AIM OF THE TASK => Please retype the material beneath this task exactly, starting with its first line and finishing with the line containing "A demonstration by".
---------- DATA ----------
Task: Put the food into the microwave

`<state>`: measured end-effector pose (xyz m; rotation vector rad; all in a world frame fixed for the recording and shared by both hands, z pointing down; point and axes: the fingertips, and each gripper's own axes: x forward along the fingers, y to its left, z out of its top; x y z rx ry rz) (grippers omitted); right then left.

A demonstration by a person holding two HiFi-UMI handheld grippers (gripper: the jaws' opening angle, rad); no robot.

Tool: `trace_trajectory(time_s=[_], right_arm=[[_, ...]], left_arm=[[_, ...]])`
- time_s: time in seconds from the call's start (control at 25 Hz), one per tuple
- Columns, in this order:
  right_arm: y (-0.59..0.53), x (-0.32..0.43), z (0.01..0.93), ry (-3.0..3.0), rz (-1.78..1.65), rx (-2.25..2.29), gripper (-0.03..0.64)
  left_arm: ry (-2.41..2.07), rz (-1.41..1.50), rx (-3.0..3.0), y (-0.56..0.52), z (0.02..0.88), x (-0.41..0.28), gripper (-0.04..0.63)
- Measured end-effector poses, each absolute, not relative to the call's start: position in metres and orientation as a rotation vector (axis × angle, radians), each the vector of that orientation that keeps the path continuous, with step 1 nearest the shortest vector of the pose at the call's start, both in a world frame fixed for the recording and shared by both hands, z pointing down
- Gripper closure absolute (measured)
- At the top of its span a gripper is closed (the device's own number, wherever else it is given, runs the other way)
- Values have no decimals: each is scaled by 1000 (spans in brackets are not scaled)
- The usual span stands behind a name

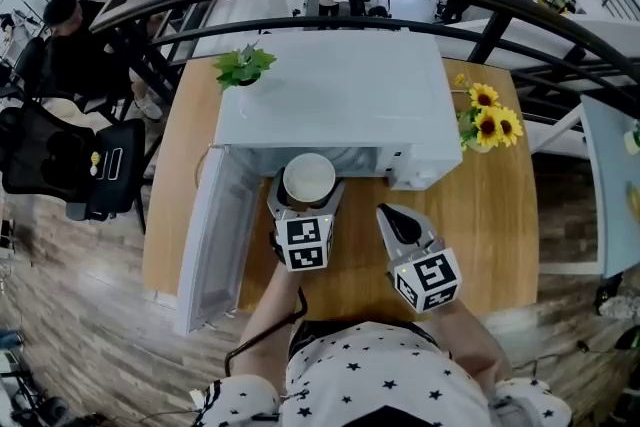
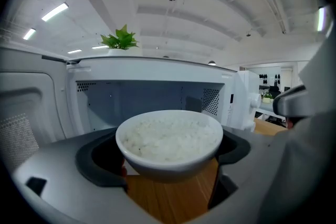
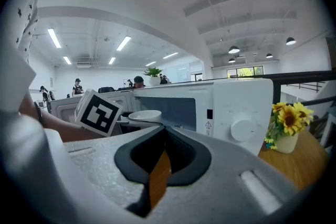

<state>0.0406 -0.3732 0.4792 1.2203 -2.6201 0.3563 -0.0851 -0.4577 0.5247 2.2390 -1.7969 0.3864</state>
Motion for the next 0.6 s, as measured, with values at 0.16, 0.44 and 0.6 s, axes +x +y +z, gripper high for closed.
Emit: trace_trajectory(time_s=[0.16, 0.44, 0.6], right_arm=[[-383, 37, 485, -2611, 372, 1213, 611], [-395, 32, 491, -2596, 392, 1220, 611], [-398, 31, 496, -2581, 410, 1227, 611]], left_arm=[[-1791, 406, 2243, -476, 532, -85, 101], [-1784, 429, 2219, -500, 548, -91, 101], [-1773, 447, 2202, -509, 559, -93, 102]])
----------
PROBLEM SOLUTION =>
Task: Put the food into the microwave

`<state>`: measured end-effector pose (xyz m; rotation vector rad; all in a world frame fixed for the recording and shared by both hands, z pointing down; point and axes: the fingertips, and each gripper's own axes: x forward along the fingers, y to its left, z out of its top; x y z rx ry rz) (grippers omitted); right then left.

A demonstration by a person holding two HiFi-UMI handheld grippers (gripper: the jaws' opening angle, rad); no robot.

The exercise ends with this answer.